In-Home Dog Training as a Conversation
Posted on February 10th, 2012 by FetchMasters in Positive Dog Training
Years ago, a mentor told me the best way to learn is to teach. Teaching (both the preparation and the interaction) has a way of triggering creativity and pushing us towards insight. I occasionally experience the reality of this when I conduct in-home dog training sessions in Denver, Colorado.
I frequently have little epiphanies, which I try to impart to my clients. Not every epiphany is suitable for every client or dog, but occasionally I come up with something I feel is universally useful. One recent epiphany that falls into the for-everybody category is that training a dog essentially is a conversation between a human and a dog.
Since conversation is a two-way proposition, thinking of it this way helps people look a little deeper into the process than they might look if their goal was simply getting their dog to sit or stay.
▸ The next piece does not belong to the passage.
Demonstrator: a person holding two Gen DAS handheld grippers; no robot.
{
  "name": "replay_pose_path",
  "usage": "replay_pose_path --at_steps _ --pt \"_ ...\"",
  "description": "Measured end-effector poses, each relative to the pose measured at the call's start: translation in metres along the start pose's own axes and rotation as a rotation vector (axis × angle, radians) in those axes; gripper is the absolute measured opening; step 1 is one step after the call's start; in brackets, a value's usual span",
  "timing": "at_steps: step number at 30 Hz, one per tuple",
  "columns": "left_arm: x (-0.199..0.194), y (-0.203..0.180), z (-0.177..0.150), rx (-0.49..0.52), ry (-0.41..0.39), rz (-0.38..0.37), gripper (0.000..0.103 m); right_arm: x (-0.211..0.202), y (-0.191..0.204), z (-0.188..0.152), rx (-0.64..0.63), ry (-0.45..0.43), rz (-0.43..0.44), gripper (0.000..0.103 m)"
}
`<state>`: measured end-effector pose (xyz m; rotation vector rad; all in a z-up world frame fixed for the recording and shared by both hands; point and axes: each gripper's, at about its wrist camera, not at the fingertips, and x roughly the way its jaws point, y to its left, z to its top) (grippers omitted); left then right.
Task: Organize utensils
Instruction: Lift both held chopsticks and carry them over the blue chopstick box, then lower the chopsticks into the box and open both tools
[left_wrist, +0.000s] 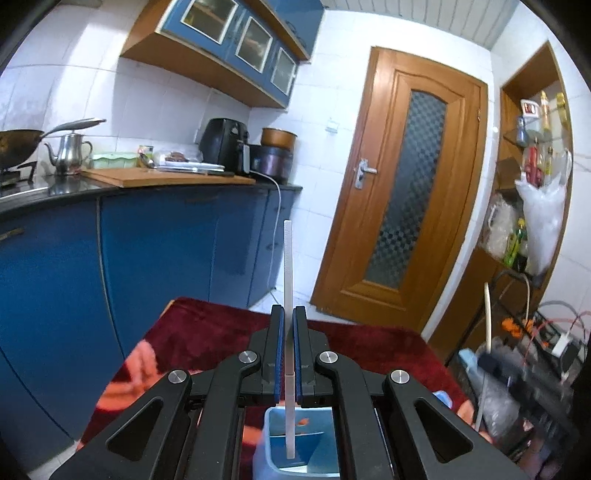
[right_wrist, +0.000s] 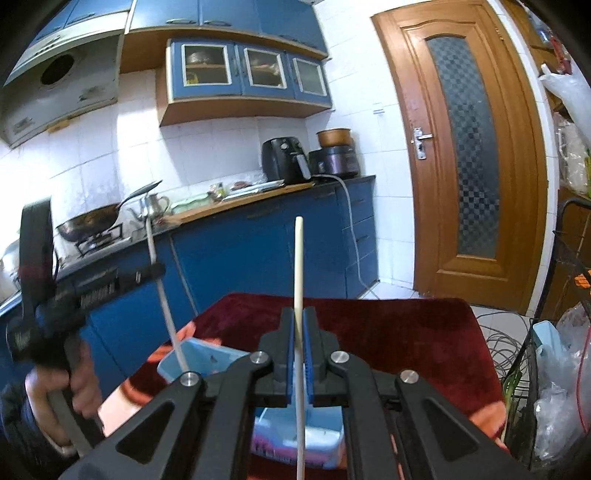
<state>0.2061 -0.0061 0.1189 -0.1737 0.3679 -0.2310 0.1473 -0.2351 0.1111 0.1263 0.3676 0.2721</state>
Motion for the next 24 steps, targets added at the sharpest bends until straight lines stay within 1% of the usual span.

Here are three elements of the conversation you should be aware of when training your dog:
- What you are telling your dog. Dogs have to learn to pay attention to us, to respond to their names, to focus on our words and gestures and pick out what is important. A big part of training is teaching a dog that listening to a human is useful and worth the effort. Some dogs seem to get this naturally; some do not. Training is a primary tool for developing this ability.And remember, how you say something is as important as what you say. It has to be said in a way that allows the recipient to hear. Be calm and patient when teaching your dog. If you are loud or impatient, your dog will stop hearing and start reacting — just like another human would.
- What your dog is telling you. Don’t go into training with the idea that you just want your dog to do what he is told. Learn to observe your dog carefully. If you do, he will let you know what is going on in his skull. You may be able to tell by his eyes that he is trying to figure out what you want, or you may catch him experimenting with different behaviors. Dogs are constantly trying to figure out what works best, and noticing this tendency provides openings for discouraging unwanted behaviors and reinforcing desirable ones.
- Creating a healthy bond. When we converse regularly with someone, we begin to develop an affinity with them — a bond based on mutual understanding. As we converse with a dog through training (as described in the above two points) and strive to elevate ourselves into a position of benevolent leadership (and training is chock-full of leadership implications), a healthy, respectful bond begins to form. The result usually is a dog that wants to please you. When that happens, the battle is mostly won.